# INSTRUCTIONS TO FOLLOW
Copy all lines below that use the word "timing".

# Saved entries
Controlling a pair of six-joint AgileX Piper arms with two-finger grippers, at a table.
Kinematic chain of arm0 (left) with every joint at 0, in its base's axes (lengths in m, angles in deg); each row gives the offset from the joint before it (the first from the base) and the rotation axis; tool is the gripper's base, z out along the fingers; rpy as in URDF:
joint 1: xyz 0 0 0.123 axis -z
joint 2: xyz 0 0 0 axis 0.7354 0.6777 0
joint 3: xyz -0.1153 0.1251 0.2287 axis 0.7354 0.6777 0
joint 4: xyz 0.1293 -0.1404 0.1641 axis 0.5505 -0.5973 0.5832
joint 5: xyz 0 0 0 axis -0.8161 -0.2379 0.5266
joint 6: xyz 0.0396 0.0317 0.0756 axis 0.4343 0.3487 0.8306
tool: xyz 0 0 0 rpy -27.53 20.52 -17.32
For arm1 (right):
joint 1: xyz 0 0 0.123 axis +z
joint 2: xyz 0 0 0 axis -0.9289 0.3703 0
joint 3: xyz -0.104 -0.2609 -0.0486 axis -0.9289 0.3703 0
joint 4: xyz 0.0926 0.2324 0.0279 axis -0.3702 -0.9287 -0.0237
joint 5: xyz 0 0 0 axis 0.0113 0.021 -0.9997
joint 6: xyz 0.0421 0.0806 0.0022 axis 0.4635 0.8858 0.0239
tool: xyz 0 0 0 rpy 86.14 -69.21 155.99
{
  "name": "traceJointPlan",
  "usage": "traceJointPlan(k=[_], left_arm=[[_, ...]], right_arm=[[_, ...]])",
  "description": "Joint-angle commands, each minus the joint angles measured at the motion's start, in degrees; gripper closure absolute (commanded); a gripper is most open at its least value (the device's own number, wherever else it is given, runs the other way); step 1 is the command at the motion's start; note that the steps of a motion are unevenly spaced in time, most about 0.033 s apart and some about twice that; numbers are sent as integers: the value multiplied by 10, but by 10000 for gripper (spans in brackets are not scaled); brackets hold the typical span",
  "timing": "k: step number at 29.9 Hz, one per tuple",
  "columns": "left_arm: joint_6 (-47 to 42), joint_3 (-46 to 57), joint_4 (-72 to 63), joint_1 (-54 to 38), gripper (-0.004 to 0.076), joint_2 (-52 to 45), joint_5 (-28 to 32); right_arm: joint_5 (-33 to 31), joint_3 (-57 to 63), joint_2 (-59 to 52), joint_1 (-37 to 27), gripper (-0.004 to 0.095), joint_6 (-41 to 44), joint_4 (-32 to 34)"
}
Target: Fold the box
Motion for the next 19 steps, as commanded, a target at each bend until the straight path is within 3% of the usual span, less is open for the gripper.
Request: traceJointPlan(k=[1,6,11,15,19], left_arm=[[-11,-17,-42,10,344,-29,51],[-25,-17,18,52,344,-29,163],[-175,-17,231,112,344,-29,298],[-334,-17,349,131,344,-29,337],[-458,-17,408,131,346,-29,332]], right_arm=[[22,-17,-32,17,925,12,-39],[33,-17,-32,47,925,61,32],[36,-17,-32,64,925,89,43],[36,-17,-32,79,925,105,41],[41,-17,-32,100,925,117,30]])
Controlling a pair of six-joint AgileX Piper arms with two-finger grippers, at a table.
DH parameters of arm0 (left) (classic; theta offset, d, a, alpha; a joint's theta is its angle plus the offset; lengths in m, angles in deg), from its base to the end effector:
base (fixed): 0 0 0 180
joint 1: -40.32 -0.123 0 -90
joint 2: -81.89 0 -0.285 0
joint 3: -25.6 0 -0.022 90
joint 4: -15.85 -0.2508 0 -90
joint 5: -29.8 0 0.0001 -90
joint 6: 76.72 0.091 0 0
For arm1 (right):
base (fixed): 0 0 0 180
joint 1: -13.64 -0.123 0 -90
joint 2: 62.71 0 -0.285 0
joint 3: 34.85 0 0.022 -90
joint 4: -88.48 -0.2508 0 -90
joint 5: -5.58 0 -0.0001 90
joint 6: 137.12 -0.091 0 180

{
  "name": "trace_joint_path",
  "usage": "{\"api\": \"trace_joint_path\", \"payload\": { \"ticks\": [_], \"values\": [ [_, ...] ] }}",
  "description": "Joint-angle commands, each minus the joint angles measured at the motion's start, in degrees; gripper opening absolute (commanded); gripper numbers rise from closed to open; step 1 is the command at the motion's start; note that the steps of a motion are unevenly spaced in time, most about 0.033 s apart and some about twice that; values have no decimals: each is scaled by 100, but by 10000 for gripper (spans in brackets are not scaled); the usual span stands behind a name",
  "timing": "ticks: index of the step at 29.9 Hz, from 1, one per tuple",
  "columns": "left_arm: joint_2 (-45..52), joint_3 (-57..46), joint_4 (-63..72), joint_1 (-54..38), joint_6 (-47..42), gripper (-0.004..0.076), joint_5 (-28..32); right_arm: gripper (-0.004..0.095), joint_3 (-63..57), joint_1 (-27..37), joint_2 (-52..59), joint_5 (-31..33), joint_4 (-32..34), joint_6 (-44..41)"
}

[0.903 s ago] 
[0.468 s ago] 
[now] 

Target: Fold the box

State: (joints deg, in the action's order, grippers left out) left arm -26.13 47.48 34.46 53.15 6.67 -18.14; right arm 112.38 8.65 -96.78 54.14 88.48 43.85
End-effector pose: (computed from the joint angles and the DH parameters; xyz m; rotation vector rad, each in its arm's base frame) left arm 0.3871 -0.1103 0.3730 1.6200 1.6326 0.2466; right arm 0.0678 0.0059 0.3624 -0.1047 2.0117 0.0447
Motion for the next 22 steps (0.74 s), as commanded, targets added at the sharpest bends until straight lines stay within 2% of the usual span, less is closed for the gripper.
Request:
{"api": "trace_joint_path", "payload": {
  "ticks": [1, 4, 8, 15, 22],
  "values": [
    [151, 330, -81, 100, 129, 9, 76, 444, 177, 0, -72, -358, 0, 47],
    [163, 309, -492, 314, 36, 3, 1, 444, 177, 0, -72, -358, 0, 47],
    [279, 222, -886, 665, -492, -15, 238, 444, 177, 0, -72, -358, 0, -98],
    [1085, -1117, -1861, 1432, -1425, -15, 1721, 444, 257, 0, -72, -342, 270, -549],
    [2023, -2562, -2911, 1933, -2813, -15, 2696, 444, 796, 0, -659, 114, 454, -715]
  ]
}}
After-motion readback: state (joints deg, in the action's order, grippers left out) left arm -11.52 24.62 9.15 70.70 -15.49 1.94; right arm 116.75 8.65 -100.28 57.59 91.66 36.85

# COMPLETED TASK
  "timing": "k: step number at 29.9 Hz, one per tuple",
  "timing": "ticks: index of the step at 29.9 Hz, from 1, one per tuple",

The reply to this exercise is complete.